• What the task requires: Copy the data that follows exactly as it is, excluding all pictures.

• The data:
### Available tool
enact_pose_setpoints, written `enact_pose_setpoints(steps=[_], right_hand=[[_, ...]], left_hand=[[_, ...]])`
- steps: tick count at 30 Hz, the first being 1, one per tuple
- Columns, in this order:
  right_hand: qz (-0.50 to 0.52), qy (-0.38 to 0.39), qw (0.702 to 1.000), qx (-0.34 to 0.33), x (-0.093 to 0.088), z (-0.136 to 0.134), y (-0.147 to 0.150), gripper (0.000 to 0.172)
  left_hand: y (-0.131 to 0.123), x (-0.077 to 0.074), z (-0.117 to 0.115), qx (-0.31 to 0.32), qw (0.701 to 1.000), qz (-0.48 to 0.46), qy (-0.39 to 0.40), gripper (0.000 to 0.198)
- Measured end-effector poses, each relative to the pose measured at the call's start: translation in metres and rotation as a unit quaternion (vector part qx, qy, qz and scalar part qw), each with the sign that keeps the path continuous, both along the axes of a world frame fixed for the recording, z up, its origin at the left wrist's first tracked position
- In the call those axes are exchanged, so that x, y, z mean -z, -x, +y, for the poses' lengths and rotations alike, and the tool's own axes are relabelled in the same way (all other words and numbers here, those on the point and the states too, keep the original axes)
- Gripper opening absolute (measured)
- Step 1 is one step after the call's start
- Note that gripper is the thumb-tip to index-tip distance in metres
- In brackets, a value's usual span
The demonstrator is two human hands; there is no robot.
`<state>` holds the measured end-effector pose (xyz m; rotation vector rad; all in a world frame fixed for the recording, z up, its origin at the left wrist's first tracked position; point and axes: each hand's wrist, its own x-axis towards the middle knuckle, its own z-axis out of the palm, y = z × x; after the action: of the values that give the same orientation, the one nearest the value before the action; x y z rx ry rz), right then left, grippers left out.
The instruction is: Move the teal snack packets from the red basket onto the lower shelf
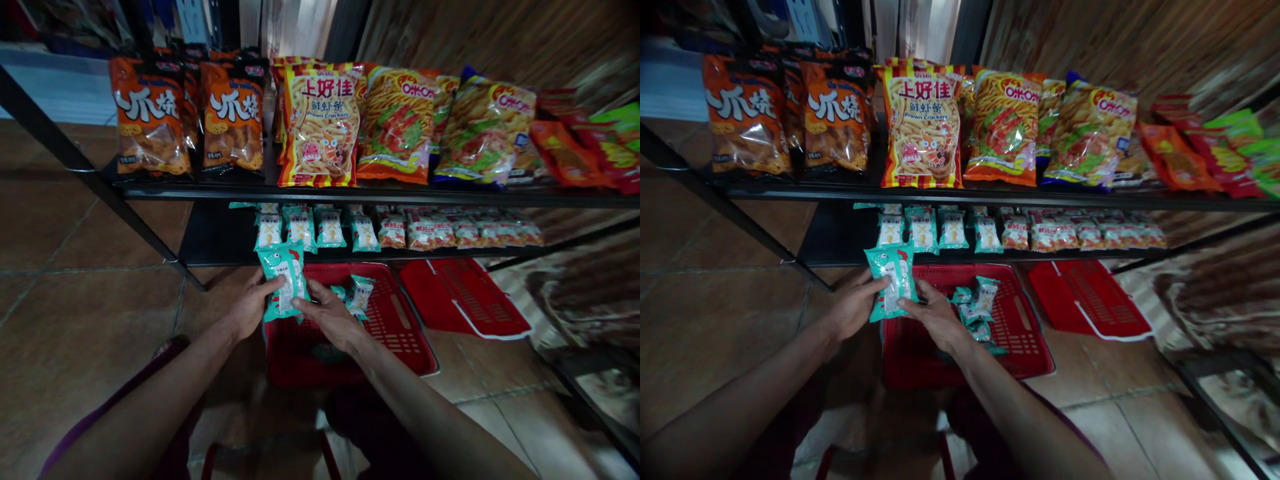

• Finished task:
### Available tool
enact_pose_setpoints, written `enact_pose_setpoints(steps=[_], right_hand=[[_, ...]], left_hand=[[_, ...]])`
- steps: tick count at 30 Hz, the first being 1, one per tuple
- Columns, in this order:
  right_hand: qz (-0.50 to 0.52), qy (-0.38 to 0.39), qw (0.702 to 1.000), qx (-0.34 to 0.33), x (-0.093 to 0.088), z (-0.136 to 0.134), y (-0.147 to 0.150), gripper (0.000 to 0.172)
  left_hand: y (-0.131 to 0.123), x (-0.077 to 0.074), z (-0.117 to 0.115), qx (-0.31 to 0.32), qw (0.701 to 1.000), qz (-0.48 to 0.46), qy (-0.39 to 0.40), gripper (0.000 to 0.198)
- Measured end-effector poses, each relative to the pose measured at the call's start: translation in metres and rotation as a unit quaternion (vector part qx, qy, qz and scalar part qw), each with the sign that keeps the path continuous, both along the axes of a world frame fixed for the recording, z up, its origin at the left wrist's first tracked position
- In the call those axes are exchanged, so that x, y, z mean -z, -x, +y, for the poses' lengths and rotations alike, and the tool's own axes are relabelled in the same way (all other words and numbers here, those on the point and the states too, keep the original axes)
- Gripper opening absolute (measured)
- Step 1 is one step after the call's start
- Note that gripper is the thumb-tip to index-tip distance in metres
- In brackets, a value's usual span
The demonstrator is two human hands; there is no robot.
`<state>` holds the measured end-effector pose (xyz m; rotation vector rad; all in a world frame fixed for the recording, z up, its origin at the left wrist's first tracked position; point and axes: each hand's wrist, its own x-axis towards the middle knuckle, its own z-axis out of the palm, y = z × x; after the action: of the values that give the same orientation, the one nearest the value before the action; x y z rx ry rz), right then left, grippers left out.
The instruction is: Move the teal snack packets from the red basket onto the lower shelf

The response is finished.